There is a further twist. This study of US data runs only up to 2005. Since then dating has been transformed by the explosive growth of dating apps. Tinder was founded in 2012. If people specify the sort of person they would like to meet, rather than bumping into them at the pub, so to speak, the random element in dating is further reduced. It seems that people tend to specify people of similar education, interests, and background. Actually, Prince Harry’s new bride appears to be totally different from all the other women he dated, and I hardly think he would have specified someone like her had he gone on Tinder.
So what’s to be done? Well, in a way, nothing. If rich kids want to choose other rich kids to set up families, so be it. All that societies can do is to focus on opening up lines of opportunity for everyone, and helping perhaps to nudge people away from behaviour that is likely bring them disadvantages in later life.

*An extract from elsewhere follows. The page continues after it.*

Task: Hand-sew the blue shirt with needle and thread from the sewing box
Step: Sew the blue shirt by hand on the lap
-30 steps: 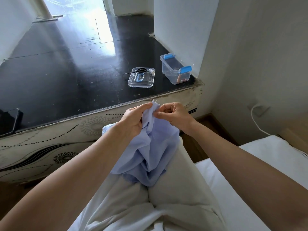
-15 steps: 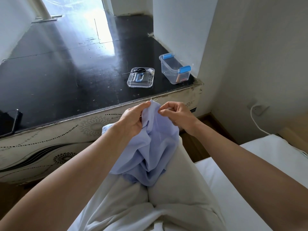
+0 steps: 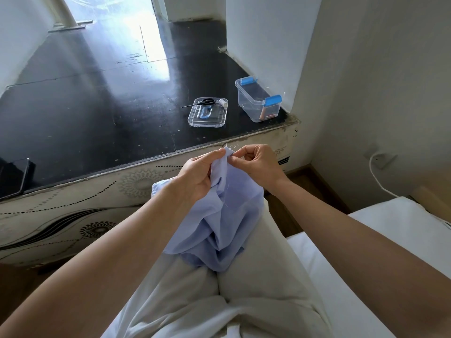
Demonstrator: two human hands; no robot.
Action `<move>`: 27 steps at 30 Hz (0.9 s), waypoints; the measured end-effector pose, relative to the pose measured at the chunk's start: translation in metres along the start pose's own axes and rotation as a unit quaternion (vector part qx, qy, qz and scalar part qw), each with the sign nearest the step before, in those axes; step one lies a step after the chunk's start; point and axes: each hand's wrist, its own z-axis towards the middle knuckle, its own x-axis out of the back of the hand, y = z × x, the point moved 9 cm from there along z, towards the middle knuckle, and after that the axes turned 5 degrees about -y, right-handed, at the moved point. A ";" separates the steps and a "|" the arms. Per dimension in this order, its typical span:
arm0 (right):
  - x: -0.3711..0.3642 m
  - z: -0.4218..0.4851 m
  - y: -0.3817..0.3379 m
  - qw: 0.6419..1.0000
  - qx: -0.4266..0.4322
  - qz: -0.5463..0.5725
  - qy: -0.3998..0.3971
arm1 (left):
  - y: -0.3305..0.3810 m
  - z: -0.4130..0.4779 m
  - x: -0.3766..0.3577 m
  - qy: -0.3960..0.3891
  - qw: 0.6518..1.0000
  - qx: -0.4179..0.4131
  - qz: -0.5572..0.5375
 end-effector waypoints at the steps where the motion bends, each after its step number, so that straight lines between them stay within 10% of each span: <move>1: -0.001 0.000 -0.001 1.000 0.001 -0.002 -0.003 | 0.000 0.001 0.001 0.004 1.000 -0.001 0.001; 27: -0.004 -0.004 0.019 0.994 -0.060 0.063 -0.063 | 0.007 -0.011 -0.003 0.013 1.000 -0.018 -0.021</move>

Insofar as inequality is the result of people making particular life choices, then it is very hard to lean against it. In Britain there does seem to have been some decline in income inequality in recent years, though thanks to a decade of very low interest rates and the resultant rise in asset prices, wealth inequality has widened. Maybe the message to governments is simply that they should strive not to make inequality worse.
Where I think there is a message for all of us is that there is a random element to all our societies that should be celebrated. We saw that in the wedding. These are two privileged young people, but they are privileged in different ways. UK royalty is pretty much top of the global pecking order. But the new Duchess was a long way up the Hollywood elite – and she did it herself by her own hard work.